Very sorry for any inconvenience caused by this change! The local vs hub loading metrics were requested by the team to have more visibility into model usage, but we didn't consider all of the negative factors of doing this. Proposing a rollback of all local telemetry here: https://github.com/huggingface/diffusers/pull/1702 and remove it from the packages with the next release.

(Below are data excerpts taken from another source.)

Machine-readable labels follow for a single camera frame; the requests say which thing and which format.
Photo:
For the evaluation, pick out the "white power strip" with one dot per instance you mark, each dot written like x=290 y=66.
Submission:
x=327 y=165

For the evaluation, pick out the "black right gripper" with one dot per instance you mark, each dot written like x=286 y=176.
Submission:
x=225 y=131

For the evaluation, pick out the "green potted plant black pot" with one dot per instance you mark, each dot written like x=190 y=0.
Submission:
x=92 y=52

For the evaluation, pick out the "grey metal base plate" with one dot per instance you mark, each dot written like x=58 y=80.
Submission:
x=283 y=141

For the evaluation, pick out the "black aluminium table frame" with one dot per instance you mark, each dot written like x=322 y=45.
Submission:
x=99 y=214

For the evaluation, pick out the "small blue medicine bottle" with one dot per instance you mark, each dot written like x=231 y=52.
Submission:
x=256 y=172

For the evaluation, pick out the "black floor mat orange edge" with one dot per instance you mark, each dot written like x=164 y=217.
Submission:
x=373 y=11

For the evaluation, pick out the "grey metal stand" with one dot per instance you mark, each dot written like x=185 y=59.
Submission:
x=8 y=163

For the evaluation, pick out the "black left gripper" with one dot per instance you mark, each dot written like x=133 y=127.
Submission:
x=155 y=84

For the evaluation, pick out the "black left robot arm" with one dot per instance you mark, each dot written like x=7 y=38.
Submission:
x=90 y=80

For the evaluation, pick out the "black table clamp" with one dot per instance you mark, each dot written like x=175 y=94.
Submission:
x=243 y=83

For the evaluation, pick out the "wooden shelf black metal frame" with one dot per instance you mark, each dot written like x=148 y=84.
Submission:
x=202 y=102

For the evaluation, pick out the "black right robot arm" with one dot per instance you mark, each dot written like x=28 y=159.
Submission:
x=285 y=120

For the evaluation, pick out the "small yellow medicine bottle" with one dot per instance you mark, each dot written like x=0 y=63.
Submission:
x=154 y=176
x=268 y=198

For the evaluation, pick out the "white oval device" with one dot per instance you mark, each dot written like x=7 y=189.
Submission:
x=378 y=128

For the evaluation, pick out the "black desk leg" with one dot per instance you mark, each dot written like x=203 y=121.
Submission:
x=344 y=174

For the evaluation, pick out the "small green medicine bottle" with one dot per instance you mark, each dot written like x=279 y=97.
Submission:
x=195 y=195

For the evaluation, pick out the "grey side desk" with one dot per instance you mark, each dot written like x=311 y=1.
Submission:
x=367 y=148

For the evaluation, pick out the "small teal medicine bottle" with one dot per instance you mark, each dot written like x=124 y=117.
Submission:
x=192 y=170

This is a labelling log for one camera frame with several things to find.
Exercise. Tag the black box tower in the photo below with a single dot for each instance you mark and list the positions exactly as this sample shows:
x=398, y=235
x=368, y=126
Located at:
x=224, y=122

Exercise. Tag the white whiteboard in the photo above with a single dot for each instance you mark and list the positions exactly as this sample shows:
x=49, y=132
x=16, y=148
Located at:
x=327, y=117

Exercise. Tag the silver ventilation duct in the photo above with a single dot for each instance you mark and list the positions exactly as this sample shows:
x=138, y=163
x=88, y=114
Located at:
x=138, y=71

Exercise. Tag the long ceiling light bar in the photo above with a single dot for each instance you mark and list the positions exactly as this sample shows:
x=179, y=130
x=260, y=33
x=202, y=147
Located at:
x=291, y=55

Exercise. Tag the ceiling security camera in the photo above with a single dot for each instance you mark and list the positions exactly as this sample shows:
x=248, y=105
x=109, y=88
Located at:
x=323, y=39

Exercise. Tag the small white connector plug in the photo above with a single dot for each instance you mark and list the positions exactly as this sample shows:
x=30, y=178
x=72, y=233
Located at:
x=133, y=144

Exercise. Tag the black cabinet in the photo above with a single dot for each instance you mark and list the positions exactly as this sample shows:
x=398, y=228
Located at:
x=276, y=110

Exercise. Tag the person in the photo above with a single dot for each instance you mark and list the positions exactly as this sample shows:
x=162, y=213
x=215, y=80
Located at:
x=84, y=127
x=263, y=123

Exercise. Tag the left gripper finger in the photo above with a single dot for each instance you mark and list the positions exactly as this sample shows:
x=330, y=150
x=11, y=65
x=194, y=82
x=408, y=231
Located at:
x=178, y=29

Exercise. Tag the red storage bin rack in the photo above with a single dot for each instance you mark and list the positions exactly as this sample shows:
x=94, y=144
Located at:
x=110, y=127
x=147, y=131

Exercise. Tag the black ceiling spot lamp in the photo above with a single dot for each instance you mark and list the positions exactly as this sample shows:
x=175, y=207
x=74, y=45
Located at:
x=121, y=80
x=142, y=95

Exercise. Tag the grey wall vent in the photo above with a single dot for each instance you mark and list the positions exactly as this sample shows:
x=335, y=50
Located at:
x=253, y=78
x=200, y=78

Just to confirm from my personal opinion what @patrickvonplaten already explained: we move as fast as we can and try our best to bring to diffusers a lot of features, models, pipelines, optimizations, etc. It's a huge effort but it's totally worthwhile because the field is moving forward at an incredible pace and we are thrilled to be part of it. We know we make mistakes and we are sorry, but we also try to correct them soon. Thanks for your patience and for voicing your concerns!
Hi,
Just to expand on my previous comment @patrickvonplaten (mostly because I think I left too much context out):
My comment came because I could see history avoidably repeating. I've seen the storm around other projects adding telemetry (including personally trying to add it to stuff I've done before), and I've noticed two things:
-
People tend to fall into two groups WRT telemetry A) People who don't really think it's a big deal, and see the value the data could bring B) People who really, really don't like it, on a fundamental, philosophical level
-
The people in group A tend to underestimate the depth and strength of feelings of group B. They try and argue their side (that it's not that much data, and it's all pretty anonymous, and it's really useful) and that never sways group B. Faulty analogy warning: you can't get a vegetarian to eat meat this one time by arguing it makes the dish taste better.
So my comment was more around the meta-warning from @keturn in the first sentence that you need to be super careful with telemetry, go slow and not make mistakes, because group B are predisposed to see any mistake as malicious.
(Honestly, I'm not sure it's possible to avoid this becoming a contentious issue. So maybe it wouldn't have been possible to avoid backlash.)